> **Required work**:
Below are some records. Copy every line in them that holds "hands".

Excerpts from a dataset
#####

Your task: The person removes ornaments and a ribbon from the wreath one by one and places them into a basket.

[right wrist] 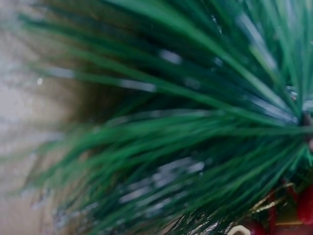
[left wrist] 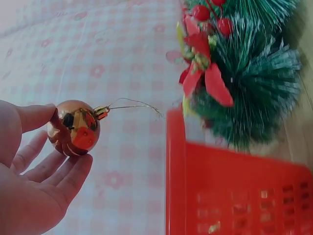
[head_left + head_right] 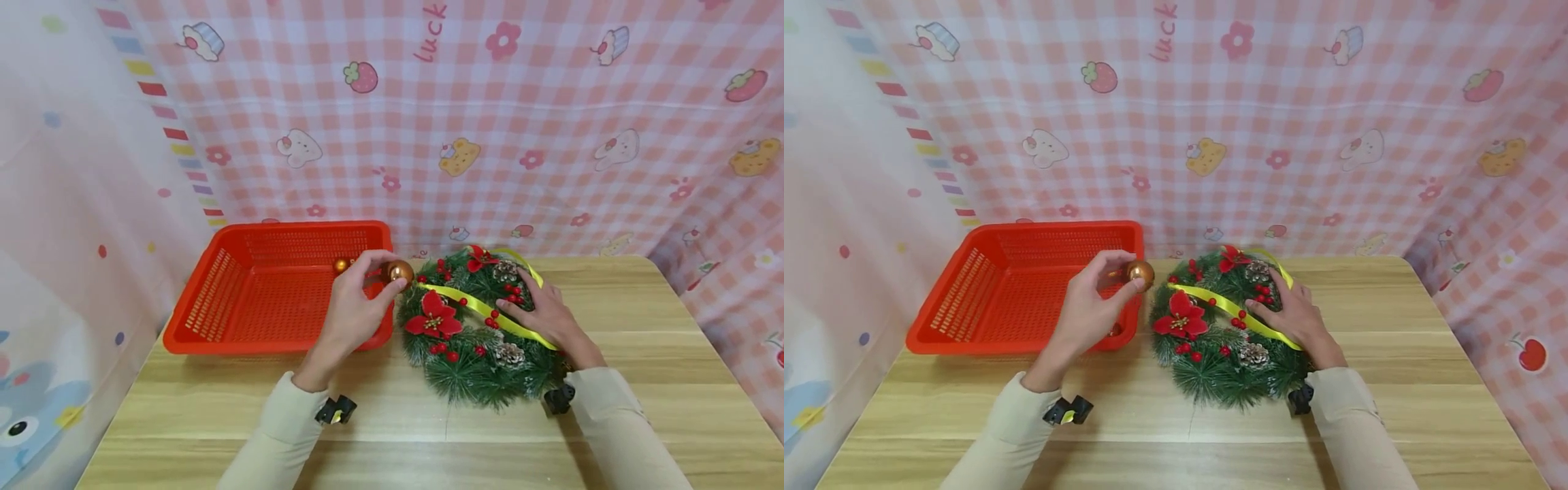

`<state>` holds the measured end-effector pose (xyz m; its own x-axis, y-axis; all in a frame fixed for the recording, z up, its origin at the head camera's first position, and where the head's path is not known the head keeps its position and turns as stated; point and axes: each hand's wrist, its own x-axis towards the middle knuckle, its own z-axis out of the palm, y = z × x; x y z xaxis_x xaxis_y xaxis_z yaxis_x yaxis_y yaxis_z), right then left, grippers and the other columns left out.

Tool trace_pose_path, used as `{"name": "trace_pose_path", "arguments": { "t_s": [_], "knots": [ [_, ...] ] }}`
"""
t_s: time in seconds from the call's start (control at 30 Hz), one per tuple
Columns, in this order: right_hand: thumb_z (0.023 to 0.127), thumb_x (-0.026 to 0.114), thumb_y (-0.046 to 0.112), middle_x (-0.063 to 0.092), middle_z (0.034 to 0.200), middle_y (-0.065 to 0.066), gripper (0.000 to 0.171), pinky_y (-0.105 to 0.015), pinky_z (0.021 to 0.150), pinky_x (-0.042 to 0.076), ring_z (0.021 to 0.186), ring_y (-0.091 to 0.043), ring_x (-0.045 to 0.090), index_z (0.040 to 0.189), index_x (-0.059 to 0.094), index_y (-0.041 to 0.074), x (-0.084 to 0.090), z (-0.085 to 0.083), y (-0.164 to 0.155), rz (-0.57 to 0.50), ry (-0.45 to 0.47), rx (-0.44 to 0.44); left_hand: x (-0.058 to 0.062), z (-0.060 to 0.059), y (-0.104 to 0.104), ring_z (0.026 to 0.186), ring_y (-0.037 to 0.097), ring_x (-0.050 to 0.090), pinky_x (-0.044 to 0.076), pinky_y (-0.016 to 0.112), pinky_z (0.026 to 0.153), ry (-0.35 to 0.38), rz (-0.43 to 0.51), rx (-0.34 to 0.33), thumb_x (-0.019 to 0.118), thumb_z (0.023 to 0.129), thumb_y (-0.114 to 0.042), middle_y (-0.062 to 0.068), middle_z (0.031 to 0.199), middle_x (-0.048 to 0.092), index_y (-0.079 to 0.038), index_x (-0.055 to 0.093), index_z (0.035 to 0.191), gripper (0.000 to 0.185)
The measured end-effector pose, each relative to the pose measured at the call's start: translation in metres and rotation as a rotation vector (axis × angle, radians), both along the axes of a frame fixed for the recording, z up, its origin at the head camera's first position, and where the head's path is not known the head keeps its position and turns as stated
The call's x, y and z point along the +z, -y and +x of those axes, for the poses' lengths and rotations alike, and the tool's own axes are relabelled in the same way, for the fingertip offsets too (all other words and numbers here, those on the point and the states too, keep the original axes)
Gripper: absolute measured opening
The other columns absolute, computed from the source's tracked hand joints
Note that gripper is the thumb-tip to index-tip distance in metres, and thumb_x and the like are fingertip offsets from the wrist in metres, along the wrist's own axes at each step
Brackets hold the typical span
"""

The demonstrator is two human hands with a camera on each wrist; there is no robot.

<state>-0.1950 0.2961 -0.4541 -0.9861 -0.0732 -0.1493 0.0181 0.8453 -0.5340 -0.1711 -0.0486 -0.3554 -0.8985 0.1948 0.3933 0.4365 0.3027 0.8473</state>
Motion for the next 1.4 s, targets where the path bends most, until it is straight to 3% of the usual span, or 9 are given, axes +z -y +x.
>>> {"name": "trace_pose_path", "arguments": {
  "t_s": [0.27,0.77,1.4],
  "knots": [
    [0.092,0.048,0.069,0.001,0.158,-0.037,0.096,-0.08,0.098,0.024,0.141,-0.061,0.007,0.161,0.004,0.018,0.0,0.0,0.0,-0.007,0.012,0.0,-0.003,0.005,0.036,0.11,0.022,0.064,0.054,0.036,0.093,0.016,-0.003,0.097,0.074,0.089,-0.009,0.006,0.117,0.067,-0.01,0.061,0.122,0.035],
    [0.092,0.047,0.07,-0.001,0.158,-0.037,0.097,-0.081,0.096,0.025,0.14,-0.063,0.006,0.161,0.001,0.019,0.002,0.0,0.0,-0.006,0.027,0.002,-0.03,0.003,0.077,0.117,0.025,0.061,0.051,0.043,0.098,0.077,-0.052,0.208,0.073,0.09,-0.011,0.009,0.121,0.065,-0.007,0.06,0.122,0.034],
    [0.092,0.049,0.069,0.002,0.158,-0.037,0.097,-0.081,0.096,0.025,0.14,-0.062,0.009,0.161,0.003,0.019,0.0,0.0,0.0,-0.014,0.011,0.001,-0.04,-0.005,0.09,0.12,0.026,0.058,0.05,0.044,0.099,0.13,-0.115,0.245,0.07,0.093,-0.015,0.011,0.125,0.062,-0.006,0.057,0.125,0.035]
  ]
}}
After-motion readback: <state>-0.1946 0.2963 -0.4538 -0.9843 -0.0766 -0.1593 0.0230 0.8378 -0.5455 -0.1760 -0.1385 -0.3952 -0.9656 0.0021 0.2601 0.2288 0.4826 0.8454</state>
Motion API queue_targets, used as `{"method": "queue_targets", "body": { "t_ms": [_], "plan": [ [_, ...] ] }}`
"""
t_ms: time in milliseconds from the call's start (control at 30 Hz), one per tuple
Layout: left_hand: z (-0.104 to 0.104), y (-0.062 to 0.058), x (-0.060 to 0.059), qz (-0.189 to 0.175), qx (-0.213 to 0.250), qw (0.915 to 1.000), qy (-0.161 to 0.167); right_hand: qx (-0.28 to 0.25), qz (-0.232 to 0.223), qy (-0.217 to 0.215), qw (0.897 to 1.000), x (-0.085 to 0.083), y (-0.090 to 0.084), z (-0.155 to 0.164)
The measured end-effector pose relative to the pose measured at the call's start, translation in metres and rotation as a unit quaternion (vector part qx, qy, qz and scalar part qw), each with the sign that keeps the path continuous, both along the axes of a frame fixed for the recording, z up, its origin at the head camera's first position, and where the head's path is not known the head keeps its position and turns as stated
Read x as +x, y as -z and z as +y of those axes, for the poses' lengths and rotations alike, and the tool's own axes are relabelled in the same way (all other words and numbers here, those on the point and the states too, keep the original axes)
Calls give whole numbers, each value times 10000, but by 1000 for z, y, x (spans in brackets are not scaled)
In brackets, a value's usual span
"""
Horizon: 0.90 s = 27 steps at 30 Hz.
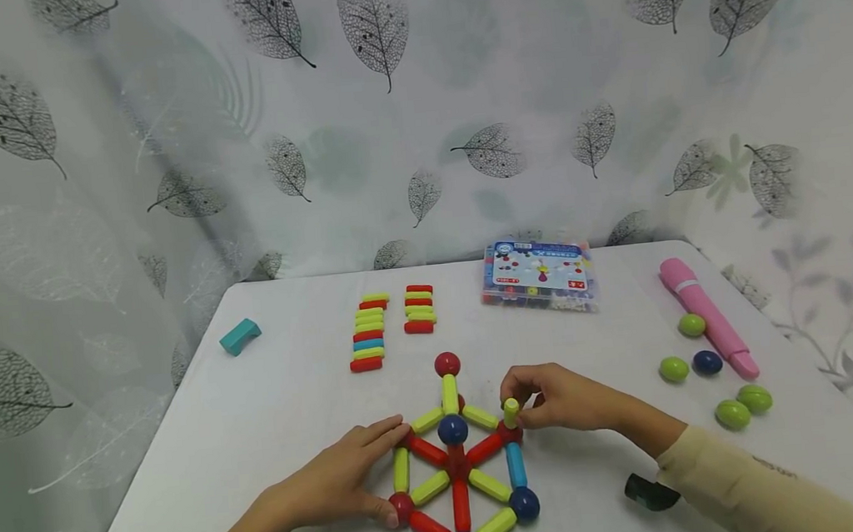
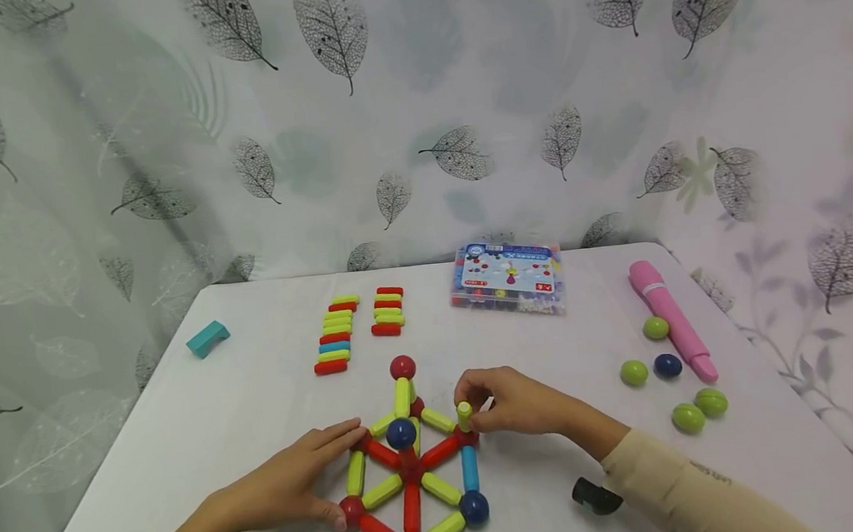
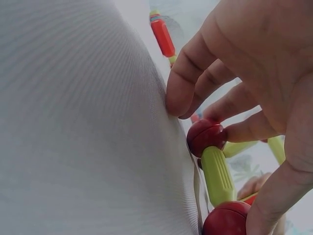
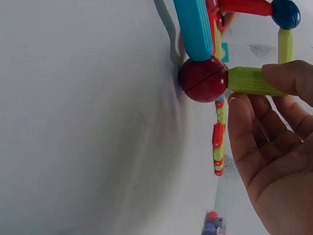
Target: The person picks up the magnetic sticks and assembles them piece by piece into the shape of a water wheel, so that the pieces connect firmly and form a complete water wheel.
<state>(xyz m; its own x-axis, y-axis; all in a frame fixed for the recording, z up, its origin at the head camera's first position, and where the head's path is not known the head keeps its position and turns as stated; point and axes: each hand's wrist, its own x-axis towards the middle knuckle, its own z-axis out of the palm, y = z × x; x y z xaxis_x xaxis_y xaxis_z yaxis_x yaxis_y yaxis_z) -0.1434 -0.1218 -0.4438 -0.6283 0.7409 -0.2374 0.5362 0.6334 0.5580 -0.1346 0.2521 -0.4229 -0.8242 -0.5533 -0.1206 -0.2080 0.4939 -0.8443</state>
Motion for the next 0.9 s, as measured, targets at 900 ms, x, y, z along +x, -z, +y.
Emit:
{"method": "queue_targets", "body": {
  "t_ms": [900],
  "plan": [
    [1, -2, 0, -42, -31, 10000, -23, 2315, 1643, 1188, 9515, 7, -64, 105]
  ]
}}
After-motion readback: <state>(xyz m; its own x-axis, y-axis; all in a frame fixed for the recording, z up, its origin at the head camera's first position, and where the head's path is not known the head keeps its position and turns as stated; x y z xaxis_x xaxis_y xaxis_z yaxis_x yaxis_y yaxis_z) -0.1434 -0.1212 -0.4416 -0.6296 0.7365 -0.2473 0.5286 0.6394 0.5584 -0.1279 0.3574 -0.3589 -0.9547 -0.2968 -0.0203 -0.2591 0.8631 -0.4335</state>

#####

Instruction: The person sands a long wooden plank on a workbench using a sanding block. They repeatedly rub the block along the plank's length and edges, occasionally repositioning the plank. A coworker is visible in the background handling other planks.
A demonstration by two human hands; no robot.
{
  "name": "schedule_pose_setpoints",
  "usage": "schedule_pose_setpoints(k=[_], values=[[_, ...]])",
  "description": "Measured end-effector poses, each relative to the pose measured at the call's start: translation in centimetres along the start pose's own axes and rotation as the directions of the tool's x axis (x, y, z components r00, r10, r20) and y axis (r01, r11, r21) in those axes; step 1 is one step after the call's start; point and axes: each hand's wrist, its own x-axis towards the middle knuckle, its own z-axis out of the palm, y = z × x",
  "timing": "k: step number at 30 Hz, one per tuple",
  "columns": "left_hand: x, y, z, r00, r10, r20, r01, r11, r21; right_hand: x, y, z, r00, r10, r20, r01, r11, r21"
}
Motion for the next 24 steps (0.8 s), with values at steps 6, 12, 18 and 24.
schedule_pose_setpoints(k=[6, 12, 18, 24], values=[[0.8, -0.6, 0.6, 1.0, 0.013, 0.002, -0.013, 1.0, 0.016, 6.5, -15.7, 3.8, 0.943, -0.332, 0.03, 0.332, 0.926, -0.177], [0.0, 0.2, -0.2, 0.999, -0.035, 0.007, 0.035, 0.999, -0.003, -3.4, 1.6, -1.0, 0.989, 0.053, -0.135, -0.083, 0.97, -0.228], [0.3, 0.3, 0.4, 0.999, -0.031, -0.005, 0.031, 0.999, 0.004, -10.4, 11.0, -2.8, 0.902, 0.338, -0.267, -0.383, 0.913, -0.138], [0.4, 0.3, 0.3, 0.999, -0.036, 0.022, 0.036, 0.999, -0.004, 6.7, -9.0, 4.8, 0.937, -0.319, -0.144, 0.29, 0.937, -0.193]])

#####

> **Exercise solution**:
The demonstrator is two human hands with a camera on each wrist; there is no robot.
A demonstration by two human hands; no robot.

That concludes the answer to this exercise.